Digital Minimalism Part 1: a Sisyphus moment
It has now been exactly 8 months and 5 days since I deleted most of my life on social media. Yes, I am a person who actually went through the 2-week process of deleting my Facebook page, and then Twitter, and Instagram, even SoundCloud.
Ironically, I did all of this 4 days before one of the most historically significant…and horrifying elections in my lifetime and so accidentally saved myself further insanity in having to relive the beginning of a twilight zone reality where villains become president. Despite my initial anxiety about this digital de-cluttering, I was able to maintain a regular life without the constant scrolling, clicking, liking, commenting, checking and digital stalking that consumed much of my daily life for over 10 years.
I realized very quickly that I didn’t miss it. Now, this had much to do with an existentialist crisis that forced me to re-evaluate my entire life, get rid of most of the things I owned, and move back to home to NC while I figured life out again. I needed to reduce any and all external stress triggers just in order to breath when it felt like I’d just discovered I had gills.
Three things I learned after going mostly off the grid:
1. I still get all the relevant information I need.
One of my friends sent me a screenshot of Facebook a few weeks ago reminding me that planning for our 10-year high school reunion is coming up ( yay…). I also find out about the same time everyone else does every time there is something dubbed worthy of panic in the world of politics.
2. I have yet to miss an event or a birthday for someone who truly matters in my life.
This is because I realized that my authentic connections were multidimensional and required much more than a Facebook happy birthday to sustain. The social separation helped me to take stock of what relationships were flourishing, which were superfluous and most importantly, which relationships I was neglecting and needed to water immediately before they started to decay.

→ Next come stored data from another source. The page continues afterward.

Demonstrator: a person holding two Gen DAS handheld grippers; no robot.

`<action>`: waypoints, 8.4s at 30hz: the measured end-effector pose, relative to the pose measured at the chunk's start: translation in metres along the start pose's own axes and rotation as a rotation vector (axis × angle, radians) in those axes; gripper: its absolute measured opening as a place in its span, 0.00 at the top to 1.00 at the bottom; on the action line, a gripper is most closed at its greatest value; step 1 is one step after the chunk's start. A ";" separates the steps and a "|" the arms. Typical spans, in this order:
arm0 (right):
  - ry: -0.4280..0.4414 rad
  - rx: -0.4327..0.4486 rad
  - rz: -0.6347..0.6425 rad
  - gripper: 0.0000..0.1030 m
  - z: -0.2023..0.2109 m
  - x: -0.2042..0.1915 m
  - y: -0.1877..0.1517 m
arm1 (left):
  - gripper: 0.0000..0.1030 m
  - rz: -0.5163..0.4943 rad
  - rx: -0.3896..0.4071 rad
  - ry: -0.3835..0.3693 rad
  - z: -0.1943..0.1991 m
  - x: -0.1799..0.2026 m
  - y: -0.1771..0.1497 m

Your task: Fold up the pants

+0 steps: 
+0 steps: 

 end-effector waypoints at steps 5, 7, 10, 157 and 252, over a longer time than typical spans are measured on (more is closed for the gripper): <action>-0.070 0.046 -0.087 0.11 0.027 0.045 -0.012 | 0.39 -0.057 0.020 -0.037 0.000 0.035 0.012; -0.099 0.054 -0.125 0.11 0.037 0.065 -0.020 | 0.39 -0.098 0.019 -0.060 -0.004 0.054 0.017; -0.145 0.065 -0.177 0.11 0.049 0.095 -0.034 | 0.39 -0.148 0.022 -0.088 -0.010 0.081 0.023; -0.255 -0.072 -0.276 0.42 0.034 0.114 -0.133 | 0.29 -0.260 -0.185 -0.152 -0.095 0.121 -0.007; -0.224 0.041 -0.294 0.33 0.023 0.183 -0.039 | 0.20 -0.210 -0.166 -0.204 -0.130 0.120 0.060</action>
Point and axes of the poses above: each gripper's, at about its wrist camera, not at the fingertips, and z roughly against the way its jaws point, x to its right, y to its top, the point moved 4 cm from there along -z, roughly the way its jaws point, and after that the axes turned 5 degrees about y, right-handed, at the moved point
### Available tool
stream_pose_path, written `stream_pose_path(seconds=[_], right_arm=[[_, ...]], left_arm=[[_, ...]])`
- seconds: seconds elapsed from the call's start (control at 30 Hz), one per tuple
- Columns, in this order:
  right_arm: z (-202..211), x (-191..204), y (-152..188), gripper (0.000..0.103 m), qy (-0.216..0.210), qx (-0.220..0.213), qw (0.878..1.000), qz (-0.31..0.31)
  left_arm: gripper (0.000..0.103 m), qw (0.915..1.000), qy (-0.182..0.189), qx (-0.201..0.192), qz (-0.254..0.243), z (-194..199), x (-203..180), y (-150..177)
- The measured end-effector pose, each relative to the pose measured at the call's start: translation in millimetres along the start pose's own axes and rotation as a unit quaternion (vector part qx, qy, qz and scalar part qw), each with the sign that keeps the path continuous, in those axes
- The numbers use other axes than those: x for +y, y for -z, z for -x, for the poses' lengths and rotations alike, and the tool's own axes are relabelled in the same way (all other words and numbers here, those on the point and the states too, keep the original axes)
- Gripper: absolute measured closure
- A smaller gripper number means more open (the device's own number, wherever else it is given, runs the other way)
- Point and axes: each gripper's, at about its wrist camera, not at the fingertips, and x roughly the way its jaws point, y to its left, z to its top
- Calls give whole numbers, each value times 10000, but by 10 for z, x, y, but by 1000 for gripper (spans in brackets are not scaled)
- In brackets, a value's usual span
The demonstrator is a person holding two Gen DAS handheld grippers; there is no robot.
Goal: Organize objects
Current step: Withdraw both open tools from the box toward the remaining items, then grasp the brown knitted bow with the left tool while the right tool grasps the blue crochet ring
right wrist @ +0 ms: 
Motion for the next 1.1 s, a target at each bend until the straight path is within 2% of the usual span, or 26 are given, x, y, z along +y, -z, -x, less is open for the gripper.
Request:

What about those essential career make-or-break accounts? Welp, it turns out, the technology I use to keep professional connections strong do not rely on social media. This doesn’t mean they aren’t digital though, apps such as GroupMe, Slack, and Glide help me to keep in touch and don’t distract from my well being.
3. I must at all times keep balance in my journey towards well-being.
Just because I decided to strip down my social self, doesn’t mean that it must completely die. It is essential that I continue to think mindfully about what sites, mediums, and technological investments help me remain grounded, connected without being overwhelmed by data, FOMO or guilt.
I made some pretty rapid, necessary changes to live fully as the person I authentically am and desire to be in the world. It was confusing to some, insulting and hurtful to others, but for those few who truly know my spirit, it was commended and welcomed with a pretty colossal; well it’s about time!
I quit social media because I no longer understood where it fit into my life. I no longer identified with the public life I was presenting and more importantly, I was uncomfortable with the many ways this portrait could be perceived. I needed to step away to meditate and evaluate before entering this realm again.
I am happy to say I’ve slowing began to create a social version of myself that reflects my continuously growing, always evolving self. My self-care practice involves a weekly evaluation of how these platforms, connections, and applications are influencing my energy level, opportunities, and state of mind and as a journey onward in this minimal lifestyle, I am thrilled with the potential of an abundant life.